**Task item:** Set down exactly the lines below, starting at the one that contains "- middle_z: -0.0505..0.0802" and ending at the one that contains "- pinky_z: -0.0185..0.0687", with both of those lines included and nothing else.

[Records from a data source]
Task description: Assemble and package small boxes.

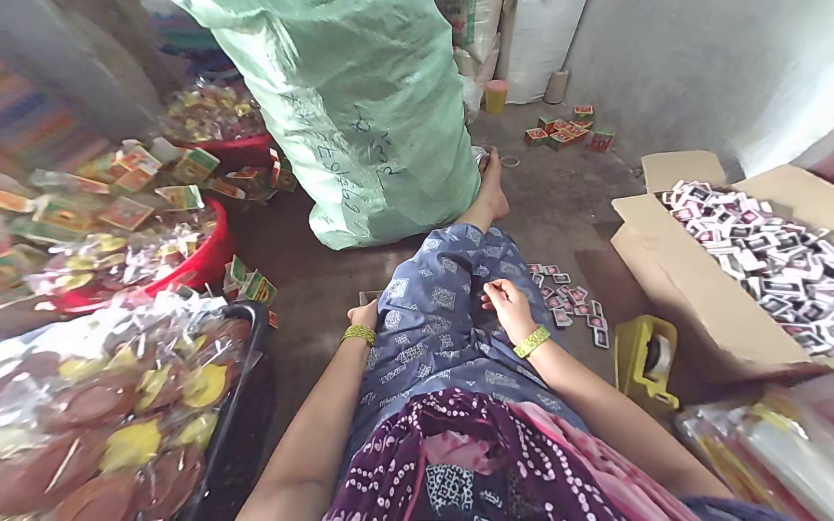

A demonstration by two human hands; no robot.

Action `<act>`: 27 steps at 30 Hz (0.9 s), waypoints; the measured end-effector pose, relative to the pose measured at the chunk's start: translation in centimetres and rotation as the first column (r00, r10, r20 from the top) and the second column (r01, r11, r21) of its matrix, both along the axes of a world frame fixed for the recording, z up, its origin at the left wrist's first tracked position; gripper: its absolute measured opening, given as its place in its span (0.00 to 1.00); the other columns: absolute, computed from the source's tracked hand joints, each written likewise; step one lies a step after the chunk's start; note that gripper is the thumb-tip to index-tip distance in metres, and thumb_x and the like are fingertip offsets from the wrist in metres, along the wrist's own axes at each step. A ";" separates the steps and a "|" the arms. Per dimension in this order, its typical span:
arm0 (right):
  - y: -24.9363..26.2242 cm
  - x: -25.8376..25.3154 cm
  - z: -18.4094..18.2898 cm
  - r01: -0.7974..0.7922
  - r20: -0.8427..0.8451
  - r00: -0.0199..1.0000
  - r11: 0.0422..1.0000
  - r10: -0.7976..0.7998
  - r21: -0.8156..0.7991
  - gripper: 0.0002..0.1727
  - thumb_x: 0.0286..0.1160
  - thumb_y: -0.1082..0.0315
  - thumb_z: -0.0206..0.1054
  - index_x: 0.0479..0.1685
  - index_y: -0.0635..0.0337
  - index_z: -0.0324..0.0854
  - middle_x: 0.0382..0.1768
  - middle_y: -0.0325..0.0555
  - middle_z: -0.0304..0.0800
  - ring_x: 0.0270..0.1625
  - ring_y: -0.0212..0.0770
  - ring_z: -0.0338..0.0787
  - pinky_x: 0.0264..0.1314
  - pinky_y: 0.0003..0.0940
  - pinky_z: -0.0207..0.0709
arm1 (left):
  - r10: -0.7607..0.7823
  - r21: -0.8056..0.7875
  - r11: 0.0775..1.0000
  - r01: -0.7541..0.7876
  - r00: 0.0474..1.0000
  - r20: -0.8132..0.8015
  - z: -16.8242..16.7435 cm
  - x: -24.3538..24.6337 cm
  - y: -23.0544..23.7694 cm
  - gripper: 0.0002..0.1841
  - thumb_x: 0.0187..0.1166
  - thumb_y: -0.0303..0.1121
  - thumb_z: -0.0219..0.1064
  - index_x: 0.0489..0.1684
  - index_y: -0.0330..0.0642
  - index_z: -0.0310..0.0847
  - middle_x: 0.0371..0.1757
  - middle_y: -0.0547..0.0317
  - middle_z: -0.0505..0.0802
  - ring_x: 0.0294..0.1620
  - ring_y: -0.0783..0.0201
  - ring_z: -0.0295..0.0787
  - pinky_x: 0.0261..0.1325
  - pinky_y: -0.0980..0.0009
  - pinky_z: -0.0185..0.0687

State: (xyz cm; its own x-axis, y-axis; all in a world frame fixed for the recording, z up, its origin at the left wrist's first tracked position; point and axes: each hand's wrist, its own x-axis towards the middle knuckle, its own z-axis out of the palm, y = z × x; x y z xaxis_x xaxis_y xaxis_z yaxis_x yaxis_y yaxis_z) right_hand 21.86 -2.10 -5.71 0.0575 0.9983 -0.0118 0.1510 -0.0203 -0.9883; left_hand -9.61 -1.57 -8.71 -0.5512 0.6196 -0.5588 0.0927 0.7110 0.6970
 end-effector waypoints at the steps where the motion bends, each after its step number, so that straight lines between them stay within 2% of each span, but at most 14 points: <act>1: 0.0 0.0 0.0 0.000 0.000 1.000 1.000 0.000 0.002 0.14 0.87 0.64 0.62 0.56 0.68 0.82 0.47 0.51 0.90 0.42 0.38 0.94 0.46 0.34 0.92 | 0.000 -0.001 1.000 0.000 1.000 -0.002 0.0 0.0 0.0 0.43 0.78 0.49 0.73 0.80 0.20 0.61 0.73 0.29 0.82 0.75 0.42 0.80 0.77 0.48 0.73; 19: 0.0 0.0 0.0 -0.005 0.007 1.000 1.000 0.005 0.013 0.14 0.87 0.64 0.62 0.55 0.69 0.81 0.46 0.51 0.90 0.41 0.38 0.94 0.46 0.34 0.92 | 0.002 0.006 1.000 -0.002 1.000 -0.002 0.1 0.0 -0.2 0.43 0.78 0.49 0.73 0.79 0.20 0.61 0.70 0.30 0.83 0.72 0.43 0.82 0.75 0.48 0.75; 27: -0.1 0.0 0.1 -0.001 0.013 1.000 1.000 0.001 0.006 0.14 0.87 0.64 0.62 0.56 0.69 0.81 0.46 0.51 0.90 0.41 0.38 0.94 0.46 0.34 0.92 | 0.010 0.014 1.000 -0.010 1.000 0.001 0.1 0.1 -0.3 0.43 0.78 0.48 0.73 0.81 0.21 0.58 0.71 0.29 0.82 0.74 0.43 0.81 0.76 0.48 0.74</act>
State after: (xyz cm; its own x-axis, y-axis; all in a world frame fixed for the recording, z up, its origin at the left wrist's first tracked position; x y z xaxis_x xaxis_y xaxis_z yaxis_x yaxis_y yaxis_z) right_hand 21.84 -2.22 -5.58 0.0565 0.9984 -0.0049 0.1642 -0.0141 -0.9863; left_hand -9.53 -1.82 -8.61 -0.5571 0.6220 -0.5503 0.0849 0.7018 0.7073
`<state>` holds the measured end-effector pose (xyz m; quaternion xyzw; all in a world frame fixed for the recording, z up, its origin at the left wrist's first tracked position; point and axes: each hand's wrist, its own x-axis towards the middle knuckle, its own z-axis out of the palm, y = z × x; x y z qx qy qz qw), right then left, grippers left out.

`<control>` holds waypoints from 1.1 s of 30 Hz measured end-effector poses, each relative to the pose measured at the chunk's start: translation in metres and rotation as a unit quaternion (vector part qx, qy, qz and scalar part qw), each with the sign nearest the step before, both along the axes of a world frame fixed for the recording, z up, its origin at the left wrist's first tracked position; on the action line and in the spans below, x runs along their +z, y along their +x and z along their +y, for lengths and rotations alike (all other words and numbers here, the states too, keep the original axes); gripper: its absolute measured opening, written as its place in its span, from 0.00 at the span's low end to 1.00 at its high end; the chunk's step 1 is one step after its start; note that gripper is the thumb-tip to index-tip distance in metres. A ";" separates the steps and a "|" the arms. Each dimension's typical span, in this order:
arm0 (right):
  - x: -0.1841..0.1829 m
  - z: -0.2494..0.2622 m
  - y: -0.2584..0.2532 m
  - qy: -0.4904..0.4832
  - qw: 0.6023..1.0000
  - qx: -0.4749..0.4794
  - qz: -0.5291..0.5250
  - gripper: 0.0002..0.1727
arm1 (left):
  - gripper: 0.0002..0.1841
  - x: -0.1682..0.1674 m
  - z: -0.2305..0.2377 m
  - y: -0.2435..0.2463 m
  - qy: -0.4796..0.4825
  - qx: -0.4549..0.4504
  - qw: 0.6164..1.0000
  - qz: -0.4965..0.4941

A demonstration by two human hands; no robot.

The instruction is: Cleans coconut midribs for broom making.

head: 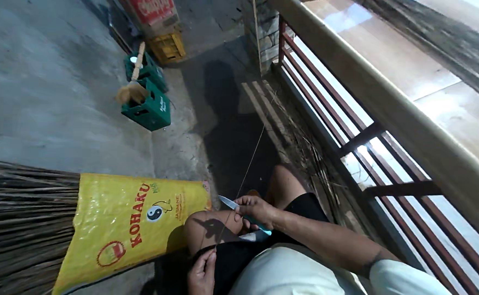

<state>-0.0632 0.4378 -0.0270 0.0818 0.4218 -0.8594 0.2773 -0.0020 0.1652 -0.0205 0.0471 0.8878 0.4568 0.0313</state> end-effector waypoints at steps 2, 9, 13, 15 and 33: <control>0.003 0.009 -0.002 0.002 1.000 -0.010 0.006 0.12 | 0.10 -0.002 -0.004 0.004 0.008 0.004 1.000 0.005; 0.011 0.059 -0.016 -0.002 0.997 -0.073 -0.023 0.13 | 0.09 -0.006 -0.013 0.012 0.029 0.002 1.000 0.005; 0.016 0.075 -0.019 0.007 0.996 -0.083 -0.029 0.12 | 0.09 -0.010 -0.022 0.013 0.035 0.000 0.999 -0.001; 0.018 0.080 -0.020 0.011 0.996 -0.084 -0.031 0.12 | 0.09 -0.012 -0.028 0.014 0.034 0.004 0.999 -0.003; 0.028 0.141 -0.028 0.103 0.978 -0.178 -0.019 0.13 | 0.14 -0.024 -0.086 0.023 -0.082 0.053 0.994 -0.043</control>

**Exercise solution:**
  - middle_z: -0.0505..0.0802
  - ring_x: 0.0294..0.1620
  - ring_y: -0.0783..0.0201
  - ring_z: -0.0295..0.0787
  - pinky_x: 0.0261..0.1325
  - pinky_y: -0.0980..0.0009
  - pinky_z: -0.0185..0.0687

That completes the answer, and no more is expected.